Инквизиция предала огню и пыткам всех арабов и евреев, живших за Пиренеями после того, как несчастные отдали Сант-Официо свои сбережения, надеясь откупиться от гибели и ужаса. Тем несчастным, которые приняли христианство, было запрещено врачевать - неверные могут травить "друзей" инквизиции; им было запрещено посещать зрелища, университеты, библиотеки - знание не для "недочеловеков"; им было запрещено заниматься ремеслами, виноделием, землепашеством: вере не нужны иноверцы - даже бывшие.
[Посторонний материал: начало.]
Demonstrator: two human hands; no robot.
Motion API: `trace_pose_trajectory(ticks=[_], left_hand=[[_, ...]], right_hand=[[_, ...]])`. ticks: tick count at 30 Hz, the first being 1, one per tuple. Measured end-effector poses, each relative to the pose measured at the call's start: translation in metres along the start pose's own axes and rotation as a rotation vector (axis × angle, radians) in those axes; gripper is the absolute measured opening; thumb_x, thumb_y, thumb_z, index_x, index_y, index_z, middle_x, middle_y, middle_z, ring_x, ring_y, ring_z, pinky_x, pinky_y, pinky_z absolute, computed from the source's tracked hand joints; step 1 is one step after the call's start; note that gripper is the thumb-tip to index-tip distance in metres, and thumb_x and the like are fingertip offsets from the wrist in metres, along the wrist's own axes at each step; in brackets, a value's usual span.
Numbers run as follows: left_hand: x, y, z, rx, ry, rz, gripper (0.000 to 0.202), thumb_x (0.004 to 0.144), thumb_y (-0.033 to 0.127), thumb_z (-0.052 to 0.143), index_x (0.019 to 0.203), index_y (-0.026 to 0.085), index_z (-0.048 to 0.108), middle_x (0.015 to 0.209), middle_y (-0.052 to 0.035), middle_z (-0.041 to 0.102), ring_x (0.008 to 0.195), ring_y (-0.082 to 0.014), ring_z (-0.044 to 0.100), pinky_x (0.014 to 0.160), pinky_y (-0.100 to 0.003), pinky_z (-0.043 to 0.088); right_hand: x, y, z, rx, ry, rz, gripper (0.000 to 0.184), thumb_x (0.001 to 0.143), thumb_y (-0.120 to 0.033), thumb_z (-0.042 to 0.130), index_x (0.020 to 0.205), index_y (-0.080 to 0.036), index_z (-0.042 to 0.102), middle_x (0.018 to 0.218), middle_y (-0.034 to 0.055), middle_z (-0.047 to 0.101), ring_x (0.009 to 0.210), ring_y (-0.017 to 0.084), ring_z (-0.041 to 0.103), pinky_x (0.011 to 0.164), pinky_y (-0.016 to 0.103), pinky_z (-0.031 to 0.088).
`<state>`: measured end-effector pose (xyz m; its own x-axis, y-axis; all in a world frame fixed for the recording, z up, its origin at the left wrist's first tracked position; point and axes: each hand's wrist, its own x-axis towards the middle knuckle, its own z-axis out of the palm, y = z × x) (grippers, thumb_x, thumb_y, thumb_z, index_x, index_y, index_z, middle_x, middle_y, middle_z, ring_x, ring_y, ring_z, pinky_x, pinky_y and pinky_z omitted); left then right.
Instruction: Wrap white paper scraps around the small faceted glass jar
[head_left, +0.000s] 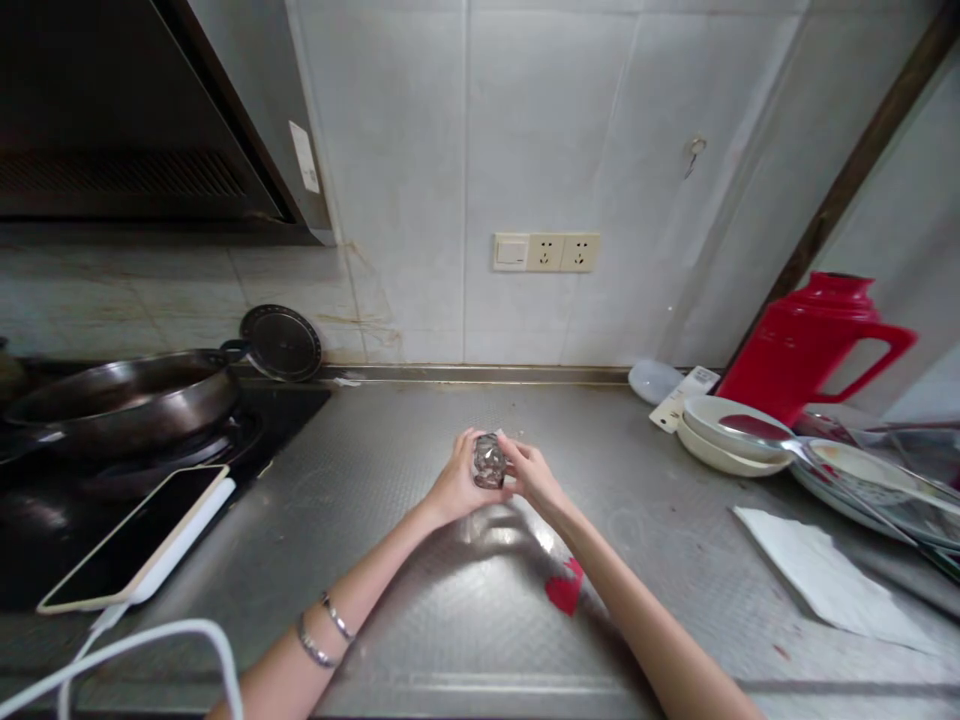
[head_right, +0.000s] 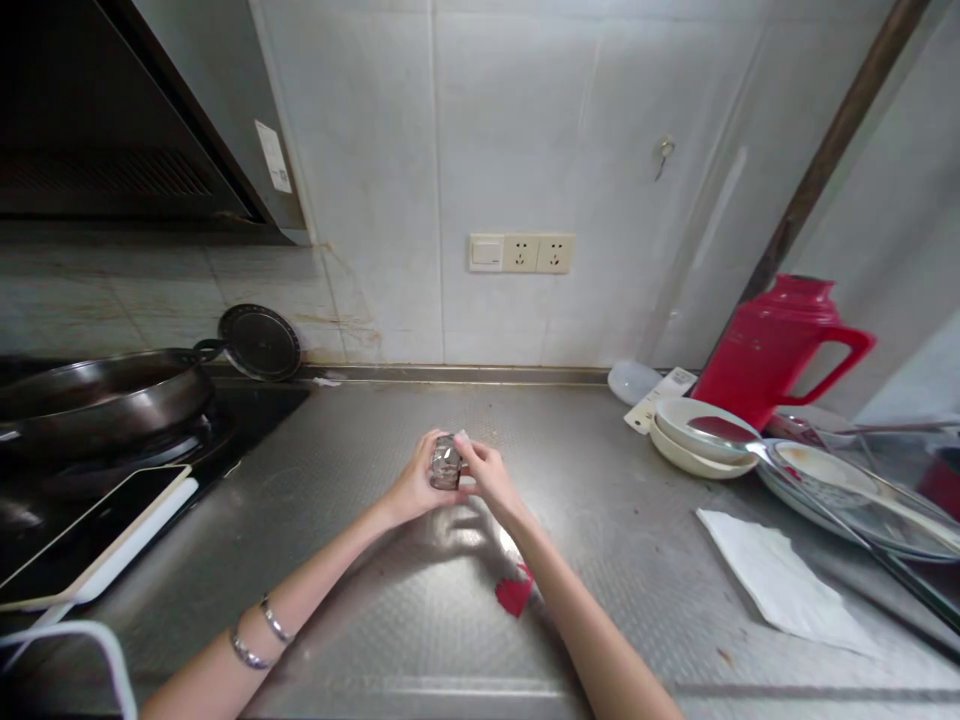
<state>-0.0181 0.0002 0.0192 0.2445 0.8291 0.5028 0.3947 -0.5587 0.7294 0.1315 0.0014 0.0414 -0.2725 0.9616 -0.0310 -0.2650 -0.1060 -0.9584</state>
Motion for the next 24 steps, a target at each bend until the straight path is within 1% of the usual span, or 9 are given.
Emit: trace_pose_trajectory(ticks=[4, 6, 9, 12, 14, 17, 19, 21, 24], left_hand=[[0.002, 0.005, -0.005, 0.010, 0.047, -0.003, 0.080, 0.053, 0.033, 0.084, 0.121, 0.019, 0.043, 0.122, -0.0132, 0.050, 0.119, -0.0306, 0.047, 0.102, -0.048, 0.036], [0.001, 0.009, -0.007, -0.010, 0.050, -0.028, 0.077, 0.055, 0.032, 0.083, 0.119, 0.019, 0.042, 0.116, -0.0120, 0.054, 0.111, -0.0282, 0.053, 0.097, -0.045, 0.041], [-0.002, 0.015, -0.008, -0.081, 0.025, -0.084, 0.080, 0.057, 0.033, 0.083, 0.123, 0.021, 0.037, 0.114, -0.0103, 0.058, 0.103, -0.0252, 0.059, 0.091, -0.041, 0.045], [-0.005, 0.019, -0.005, -0.144, -0.023, -0.117, 0.083, 0.059, 0.032, 0.082, 0.125, 0.024, 0.033, 0.111, -0.0081, 0.061, 0.097, -0.0229, 0.062, 0.086, -0.038, 0.048], [-0.006, 0.020, -0.004, -0.164, -0.037, -0.121, 0.084, 0.058, 0.031, 0.082, 0.126, 0.024, 0.032, 0.110, -0.0076, 0.061, 0.096, -0.0227, 0.062, 0.086, -0.037, 0.048], [-0.007, 0.021, -0.002, -0.180, -0.028, -0.110, 0.087, 0.056, 0.029, 0.083, 0.126, 0.022, 0.031, 0.115, -0.0095, 0.059, 0.102, -0.0244, 0.060, 0.090, -0.038, 0.047], [-0.007, 0.021, 0.000, -0.183, -0.024, -0.102, 0.087, 0.056, 0.028, 0.083, 0.126, 0.021, 0.031, 0.118, -0.0110, 0.057, 0.106, -0.0255, 0.058, 0.093, -0.039, 0.045], [-0.008, 0.021, 0.001, -0.184, -0.032, -0.095, 0.087, 0.056, 0.026, 0.083, 0.126, 0.021, 0.032, 0.120, -0.0115, 0.056, 0.108, -0.0261, 0.057, 0.095, -0.041, 0.044], [-0.008, 0.021, 0.002, -0.182, -0.048, -0.082, 0.089, 0.055, 0.022, 0.082, 0.128, 0.021, 0.032, 0.124, -0.0122, 0.054, 0.111, -0.0267, 0.056, 0.096, -0.042, 0.043]], right_hand=[[0.001, 0.001, 0.001, 0.093, 0.033, 0.018, 0.047, 0.076, -0.059, 0.059, 0.095, -0.017, 0.064, 0.096, 0.0093, 0.070, 0.072, 0.021, 0.067, 0.049, 0.027, 0.053], [0.001, 0.002, 0.002, 0.118, 0.051, 0.028, 0.045, 0.074, -0.058, 0.061, 0.091, -0.016, 0.063, 0.093, 0.0101, 0.070, 0.071, 0.021, 0.067, 0.049, 0.027, 0.052], [0.003, 0.004, 0.000, 0.070, 0.031, 0.020, 0.040, 0.070, -0.051, 0.068, 0.088, -0.016, 0.064, 0.090, 0.0096, 0.070, 0.069, 0.020, 0.067, 0.049, 0.025, 0.051], [0.006, 0.004, -0.006, -0.052, 0.037, -0.018, 0.041, 0.069, -0.054, 0.066, 0.086, -0.017, 0.063, 0.084, 0.0066, 0.069, 0.063, 0.018, 0.065, 0.048, 0.026, 0.050], [0.008, 0.002, -0.012, -0.213, 0.093, -0.103, 0.043, 0.070, -0.059, 0.063, 0.079, -0.017, 0.062, 0.075, 0.0040, 0.066, 0.057, 0.017, 0.062, 0.046, 0.025, 0.048], [0.008, -0.004, -0.019, -0.490, 0.236, -0.354, 0.046, 0.075, -0.062, 0.056, 0.065, -0.018, 0.058, 0.061, 0.0006, 0.057, 0.055, 0.014, 0.055, 0.049, 0.023, 0.045], [0.007, -0.008, -0.020, -0.596, 0.304, -0.493, 0.047, 0.079, -0.060, 0.051, 0.061, -0.018, 0.057, 0.057, -0.0003, 0.054, 0.057, 0.014, 0.052, 0.053, 0.023, 0.044], [0.005, -0.013, -0.019, -0.599, 0.266, -0.537, 0.047, 0.083, -0.058, 0.049, 0.063, -0.017, 0.060, 0.059, 0.0006, 0.057, 0.062, 0.015, 0.053, 0.059, 0.024, 0.044], [0.001, -0.017, -0.014, -0.497, 0.068, -0.512, 0.045, 0.085, -0.055, 0.049, 0.081, -0.016, 0.069, 0.075, 0.0039, 0.067, 0.076, 0.019, 0.060, 0.071, 0.027, 0.047]])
Безумие инквизиции сделалось самопожирающим: если на человека доносили, что он знает арабский язык, ему была уготована пытка, костер, глумление над его семьей, тюрьма - для всех знакомых. Уничтожался цвет нации, гибли лучшие умы, начиналось царство безумной тьмы, вакханалия, безнадежность, аутодафе мысли.
Лицемерие, трусость, доносительство сделались высшей добродетелью. Достоинство, смелость и честность карались как зло. Людей доводили до состояния невероятного: испанский вельможа, дочерей которого обвинили в ереси, исхлопотал за огромные деньги святую милость: ему позволили во дворе своего замка воздвигнуть эшафот, приготовить дрова и самому подпалить костер, чтобы предать огню детей своих.
Даже Ватикан, встревоженный разгулом неуправляемой жестокости в Испании, пытался влиять на одержимого Торквемаду, обуреваемого видениями постоянного ужаса, окруженного охранниками и шпионами. Великий инквизитор был непоколебим: он восстал против папы, претендуя на то, чтобы самому стать над Ватиканом там воевали словом, Торквемада - костром.
Он повелел сжечь на площадях все древние библии, ибо они были заражены чужим духом.
Он присвоил инквизиции исключительное право на цензуру: ни один фолиант не выходил без санкции на то отцов Сант-Официо.
Университеты, созданные гением арабских ученых, были преданы огню.
Библиотеки иудеев - частью разграблены, частью укрыты в специальных хранилищах монастырей: знание развращает.